### Task to carry out
Using the entries that follow, write out the line containing "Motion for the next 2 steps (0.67", the line containing "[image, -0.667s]", and every line between them, exactly and nothing else.

### Raw data
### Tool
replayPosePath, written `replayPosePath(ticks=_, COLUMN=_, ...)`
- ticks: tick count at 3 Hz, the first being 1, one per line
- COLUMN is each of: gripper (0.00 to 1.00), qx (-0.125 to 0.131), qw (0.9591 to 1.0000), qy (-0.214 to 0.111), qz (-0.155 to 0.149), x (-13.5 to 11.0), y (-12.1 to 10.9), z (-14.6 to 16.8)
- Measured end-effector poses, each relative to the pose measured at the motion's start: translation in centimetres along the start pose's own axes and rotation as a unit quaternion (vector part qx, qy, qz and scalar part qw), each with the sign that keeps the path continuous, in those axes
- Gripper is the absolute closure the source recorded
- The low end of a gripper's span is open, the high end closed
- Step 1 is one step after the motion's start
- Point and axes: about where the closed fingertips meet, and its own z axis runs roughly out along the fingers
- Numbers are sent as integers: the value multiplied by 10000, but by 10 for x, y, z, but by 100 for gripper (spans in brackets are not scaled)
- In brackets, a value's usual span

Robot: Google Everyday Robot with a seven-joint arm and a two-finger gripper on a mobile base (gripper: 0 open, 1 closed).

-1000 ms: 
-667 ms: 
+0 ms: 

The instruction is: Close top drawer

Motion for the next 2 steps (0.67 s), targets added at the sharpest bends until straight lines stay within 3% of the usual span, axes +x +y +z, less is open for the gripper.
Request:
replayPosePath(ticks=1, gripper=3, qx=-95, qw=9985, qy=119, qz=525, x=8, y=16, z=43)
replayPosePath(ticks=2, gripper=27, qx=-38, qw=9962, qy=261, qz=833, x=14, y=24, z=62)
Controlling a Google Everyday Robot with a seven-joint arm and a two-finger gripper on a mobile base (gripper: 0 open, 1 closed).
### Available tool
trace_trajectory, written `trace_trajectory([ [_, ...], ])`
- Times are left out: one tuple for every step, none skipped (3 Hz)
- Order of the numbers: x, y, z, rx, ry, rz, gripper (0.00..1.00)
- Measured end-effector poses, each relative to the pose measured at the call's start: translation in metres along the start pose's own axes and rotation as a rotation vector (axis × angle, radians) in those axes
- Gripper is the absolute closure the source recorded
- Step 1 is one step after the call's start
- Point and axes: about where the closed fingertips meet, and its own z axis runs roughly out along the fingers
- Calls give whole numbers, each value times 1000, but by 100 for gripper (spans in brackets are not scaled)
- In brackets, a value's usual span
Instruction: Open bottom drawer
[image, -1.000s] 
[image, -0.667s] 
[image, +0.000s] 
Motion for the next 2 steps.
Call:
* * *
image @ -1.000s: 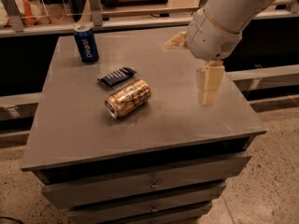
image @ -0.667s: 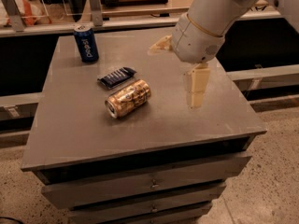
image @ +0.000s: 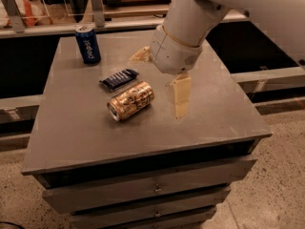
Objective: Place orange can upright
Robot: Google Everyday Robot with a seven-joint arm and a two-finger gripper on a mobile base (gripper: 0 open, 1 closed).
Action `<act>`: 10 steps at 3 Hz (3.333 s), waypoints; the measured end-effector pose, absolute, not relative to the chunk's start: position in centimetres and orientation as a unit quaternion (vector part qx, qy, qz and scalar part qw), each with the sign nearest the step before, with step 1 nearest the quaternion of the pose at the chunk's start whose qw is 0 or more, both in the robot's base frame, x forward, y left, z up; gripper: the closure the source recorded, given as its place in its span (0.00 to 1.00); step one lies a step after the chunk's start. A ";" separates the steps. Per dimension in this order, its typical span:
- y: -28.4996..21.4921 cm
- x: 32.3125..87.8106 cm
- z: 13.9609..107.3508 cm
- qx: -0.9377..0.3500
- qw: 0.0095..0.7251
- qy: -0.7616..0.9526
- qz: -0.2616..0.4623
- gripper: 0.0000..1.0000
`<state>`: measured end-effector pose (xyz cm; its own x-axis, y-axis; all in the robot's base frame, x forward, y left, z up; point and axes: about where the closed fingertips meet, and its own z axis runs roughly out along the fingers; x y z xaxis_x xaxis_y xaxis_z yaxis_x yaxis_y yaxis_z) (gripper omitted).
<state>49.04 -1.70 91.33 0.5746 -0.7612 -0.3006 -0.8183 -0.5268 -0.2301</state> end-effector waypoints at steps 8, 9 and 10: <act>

### Solution to the problem
Motion for the next 2 steps (0.67 s), targets added at the sharpest bends until straight lines stay within 3% of the usual span, axes +x +y +z, less is open for the gripper.
Request:
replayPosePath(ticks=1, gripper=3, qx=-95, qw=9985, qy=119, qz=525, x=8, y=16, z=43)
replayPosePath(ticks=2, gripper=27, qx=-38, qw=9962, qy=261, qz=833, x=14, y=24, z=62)
Controlling a Google Everyday Robot with a seven-joint arm and a two-finger gripper on a mobile base (gripper: 0 open, 1 closed).
### Available tool
trace_trajectory, written `trace_trajectory([ [_, ...], ])`
- Times are left out: one tuple for every step, none skipped (3 Hz)
- Order of the numbers: x, y, z, rx, ry, rz, gripper (0.00..1.00)
- Measured end-effector poses, each relative to the pose measured at the call's start: translation in metres along the start pose's own axes and rotation as a rotation vector (axis × angle, radians) in those axes
- Gripper is the absolute closure the source recorded
- Step 1 is one step after the call's start
- Point and axes: about where the closed fingertips meet, and its own z axis runs roughly out along the fingers
- Calls give whole numbers, each value times 1000, but by 100 for gripper (spans in brackets are not scaled)
- In brackets, a value's usual span
Instruction: Open bottom drawer
[image, -1.000s] 
[image, -0.667s] 

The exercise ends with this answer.